Work order: In the entries that follow, find each line with the word "faucet" and copy it.

Exercise data:

BEGIN

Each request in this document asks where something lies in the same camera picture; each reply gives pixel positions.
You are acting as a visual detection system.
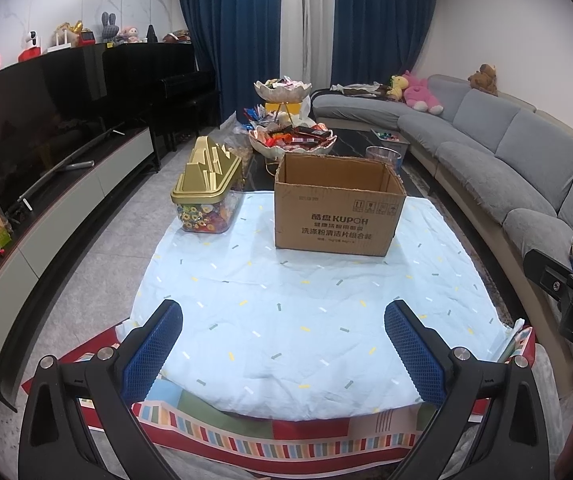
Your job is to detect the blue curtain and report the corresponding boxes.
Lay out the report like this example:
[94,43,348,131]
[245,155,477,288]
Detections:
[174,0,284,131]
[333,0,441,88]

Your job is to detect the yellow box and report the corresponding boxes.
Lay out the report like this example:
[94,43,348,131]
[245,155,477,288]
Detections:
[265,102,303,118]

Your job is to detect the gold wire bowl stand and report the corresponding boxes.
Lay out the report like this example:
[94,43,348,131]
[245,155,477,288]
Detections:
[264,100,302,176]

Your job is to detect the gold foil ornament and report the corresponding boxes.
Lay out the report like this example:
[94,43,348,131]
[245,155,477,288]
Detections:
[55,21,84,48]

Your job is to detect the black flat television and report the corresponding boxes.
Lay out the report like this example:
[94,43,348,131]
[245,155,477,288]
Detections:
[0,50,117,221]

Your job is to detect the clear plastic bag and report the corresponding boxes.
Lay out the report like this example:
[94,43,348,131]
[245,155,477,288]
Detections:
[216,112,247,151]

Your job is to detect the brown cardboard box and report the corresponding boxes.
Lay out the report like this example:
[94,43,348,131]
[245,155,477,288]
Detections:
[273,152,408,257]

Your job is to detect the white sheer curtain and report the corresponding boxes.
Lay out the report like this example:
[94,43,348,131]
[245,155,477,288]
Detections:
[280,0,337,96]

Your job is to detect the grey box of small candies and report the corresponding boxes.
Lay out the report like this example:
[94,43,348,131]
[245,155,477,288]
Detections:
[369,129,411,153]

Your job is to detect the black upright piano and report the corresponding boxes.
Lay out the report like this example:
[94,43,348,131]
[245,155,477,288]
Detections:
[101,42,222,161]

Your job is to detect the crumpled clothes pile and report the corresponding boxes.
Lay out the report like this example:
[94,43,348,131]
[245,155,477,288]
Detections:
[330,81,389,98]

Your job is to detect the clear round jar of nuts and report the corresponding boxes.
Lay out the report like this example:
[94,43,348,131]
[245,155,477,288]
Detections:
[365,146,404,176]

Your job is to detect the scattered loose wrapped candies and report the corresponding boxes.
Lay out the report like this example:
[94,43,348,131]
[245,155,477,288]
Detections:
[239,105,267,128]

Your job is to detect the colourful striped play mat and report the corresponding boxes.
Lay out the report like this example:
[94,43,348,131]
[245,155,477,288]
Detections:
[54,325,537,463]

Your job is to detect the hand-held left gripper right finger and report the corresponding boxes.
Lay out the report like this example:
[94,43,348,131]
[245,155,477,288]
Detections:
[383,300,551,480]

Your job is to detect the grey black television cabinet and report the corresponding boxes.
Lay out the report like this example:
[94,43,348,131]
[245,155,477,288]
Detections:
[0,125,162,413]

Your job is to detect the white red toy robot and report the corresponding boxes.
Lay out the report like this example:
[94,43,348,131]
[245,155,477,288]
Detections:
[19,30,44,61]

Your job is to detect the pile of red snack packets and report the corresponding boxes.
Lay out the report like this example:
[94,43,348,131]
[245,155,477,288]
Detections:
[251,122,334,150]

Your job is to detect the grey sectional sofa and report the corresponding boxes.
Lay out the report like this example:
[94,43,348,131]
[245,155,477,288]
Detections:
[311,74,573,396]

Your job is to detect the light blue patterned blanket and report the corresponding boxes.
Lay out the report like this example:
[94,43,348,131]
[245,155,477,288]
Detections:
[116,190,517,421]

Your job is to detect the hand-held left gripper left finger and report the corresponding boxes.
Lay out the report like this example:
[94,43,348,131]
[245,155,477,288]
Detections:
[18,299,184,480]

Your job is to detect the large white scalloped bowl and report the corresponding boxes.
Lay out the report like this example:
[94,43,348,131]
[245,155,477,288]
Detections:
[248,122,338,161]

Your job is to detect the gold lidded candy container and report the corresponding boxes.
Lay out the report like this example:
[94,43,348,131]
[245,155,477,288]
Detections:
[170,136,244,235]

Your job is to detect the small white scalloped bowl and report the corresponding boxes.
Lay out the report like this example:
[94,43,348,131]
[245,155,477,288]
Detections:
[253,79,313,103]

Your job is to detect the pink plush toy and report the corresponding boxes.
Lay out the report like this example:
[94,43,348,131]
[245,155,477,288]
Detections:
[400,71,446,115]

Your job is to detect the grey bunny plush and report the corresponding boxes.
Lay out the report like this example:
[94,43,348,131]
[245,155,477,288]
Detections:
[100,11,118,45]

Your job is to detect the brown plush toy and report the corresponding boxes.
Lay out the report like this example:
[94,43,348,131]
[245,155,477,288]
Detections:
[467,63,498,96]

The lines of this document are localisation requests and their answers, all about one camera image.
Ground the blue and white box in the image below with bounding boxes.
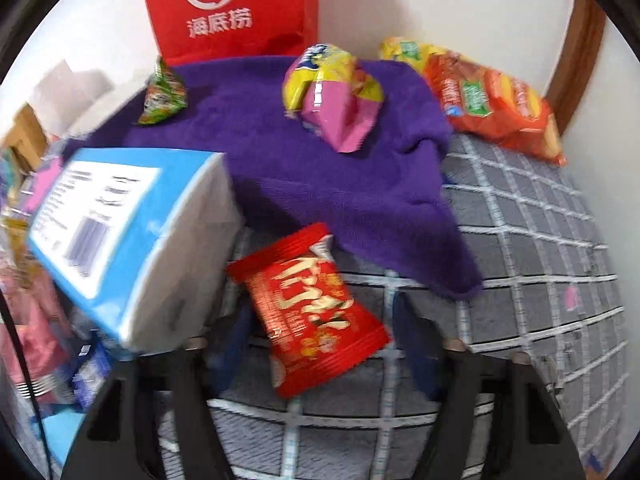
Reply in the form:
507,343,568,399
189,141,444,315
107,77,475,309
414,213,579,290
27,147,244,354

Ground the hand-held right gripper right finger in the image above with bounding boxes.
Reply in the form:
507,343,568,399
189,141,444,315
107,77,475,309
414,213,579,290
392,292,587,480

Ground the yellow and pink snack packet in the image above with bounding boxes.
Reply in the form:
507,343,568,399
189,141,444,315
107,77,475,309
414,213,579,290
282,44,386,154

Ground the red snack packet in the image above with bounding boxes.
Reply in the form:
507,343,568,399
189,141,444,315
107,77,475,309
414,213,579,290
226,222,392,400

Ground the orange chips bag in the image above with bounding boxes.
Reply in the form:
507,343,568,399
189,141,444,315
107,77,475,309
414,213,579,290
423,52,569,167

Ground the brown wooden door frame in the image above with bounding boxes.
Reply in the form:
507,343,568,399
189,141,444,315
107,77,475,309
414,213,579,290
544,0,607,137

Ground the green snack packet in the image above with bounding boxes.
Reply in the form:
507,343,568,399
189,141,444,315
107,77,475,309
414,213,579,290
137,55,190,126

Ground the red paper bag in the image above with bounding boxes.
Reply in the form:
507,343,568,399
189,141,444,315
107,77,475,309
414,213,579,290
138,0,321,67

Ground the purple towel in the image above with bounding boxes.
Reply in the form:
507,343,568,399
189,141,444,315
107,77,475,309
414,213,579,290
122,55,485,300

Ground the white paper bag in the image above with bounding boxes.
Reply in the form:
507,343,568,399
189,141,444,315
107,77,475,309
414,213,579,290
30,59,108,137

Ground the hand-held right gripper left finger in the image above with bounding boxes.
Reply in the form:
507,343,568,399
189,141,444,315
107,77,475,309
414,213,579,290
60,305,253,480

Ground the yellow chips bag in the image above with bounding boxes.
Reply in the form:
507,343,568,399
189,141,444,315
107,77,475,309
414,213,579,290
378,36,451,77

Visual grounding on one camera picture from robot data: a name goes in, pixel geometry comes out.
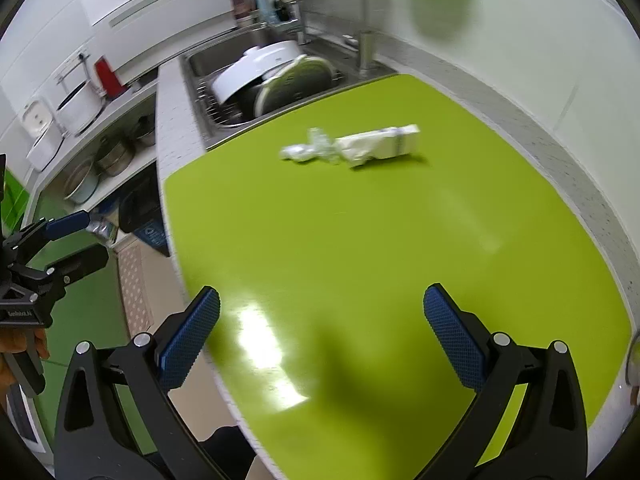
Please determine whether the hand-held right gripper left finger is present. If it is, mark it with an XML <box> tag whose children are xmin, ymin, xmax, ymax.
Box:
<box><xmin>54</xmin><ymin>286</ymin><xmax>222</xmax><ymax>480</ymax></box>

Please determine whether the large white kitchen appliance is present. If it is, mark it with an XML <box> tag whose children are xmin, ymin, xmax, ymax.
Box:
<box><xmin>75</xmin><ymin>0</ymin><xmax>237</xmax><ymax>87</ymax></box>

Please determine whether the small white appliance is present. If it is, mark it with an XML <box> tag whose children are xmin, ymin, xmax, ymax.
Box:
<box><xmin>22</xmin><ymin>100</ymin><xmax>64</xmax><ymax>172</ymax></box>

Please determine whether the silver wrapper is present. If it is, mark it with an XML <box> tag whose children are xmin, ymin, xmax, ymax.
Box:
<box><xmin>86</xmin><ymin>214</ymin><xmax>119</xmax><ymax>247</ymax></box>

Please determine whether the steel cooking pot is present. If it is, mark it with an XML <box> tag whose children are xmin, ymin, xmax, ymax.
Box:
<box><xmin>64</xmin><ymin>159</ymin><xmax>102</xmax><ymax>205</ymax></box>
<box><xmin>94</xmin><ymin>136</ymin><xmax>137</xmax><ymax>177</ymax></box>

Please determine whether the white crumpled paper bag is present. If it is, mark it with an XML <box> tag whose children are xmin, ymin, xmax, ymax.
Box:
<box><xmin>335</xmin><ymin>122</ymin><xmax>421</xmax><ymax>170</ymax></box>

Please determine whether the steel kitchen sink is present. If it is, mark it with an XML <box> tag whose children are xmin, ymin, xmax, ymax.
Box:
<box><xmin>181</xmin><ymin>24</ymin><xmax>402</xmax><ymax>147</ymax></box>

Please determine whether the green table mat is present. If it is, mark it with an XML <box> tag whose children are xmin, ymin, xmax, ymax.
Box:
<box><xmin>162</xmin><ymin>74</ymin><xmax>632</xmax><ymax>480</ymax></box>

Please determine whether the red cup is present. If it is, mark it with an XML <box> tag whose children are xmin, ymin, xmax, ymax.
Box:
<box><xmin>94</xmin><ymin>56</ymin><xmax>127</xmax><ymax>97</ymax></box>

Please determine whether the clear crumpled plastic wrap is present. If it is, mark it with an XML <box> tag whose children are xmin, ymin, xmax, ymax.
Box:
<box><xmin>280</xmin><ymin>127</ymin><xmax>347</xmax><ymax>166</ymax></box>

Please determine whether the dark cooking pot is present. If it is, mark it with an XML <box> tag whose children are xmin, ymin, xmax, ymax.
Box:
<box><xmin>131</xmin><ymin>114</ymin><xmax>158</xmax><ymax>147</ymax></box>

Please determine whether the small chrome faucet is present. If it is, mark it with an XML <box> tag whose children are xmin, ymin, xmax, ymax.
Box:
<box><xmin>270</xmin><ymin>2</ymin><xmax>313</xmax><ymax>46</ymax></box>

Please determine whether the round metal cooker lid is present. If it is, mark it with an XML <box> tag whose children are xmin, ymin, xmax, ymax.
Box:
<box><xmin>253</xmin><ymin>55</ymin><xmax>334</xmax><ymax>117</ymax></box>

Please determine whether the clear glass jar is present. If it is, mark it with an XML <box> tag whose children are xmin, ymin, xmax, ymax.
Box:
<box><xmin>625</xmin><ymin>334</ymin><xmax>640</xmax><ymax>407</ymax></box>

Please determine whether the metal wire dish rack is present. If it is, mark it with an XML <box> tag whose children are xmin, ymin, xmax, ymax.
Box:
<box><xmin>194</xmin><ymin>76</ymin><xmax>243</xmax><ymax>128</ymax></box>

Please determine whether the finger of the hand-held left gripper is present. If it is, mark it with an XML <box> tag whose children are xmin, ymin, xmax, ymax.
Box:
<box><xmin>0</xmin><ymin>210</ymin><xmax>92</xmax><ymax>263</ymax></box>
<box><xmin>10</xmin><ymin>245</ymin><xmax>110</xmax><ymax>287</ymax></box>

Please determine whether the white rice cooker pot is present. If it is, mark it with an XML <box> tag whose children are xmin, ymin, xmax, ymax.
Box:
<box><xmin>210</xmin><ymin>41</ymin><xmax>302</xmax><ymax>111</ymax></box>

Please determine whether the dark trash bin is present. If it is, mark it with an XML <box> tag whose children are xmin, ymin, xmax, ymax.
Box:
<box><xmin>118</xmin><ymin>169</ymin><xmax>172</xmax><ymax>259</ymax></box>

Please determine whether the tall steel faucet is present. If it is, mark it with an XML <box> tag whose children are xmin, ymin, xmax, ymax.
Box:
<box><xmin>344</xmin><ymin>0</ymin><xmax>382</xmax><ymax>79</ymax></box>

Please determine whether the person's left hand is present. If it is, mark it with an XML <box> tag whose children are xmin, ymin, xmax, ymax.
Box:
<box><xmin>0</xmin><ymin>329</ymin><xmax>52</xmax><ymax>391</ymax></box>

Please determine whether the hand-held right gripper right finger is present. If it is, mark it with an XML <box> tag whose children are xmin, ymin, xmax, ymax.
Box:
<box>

END

Response area:
Please determine whether the small chrome faucet is present. If it is, mark it with an XML <box> tag whose children are xmin, ymin, xmax, ymax.
Please determine whether the tall steel faucet is present. If it is, mark it with an XML <box> tag whose children are xmin, ymin, xmax, ymax.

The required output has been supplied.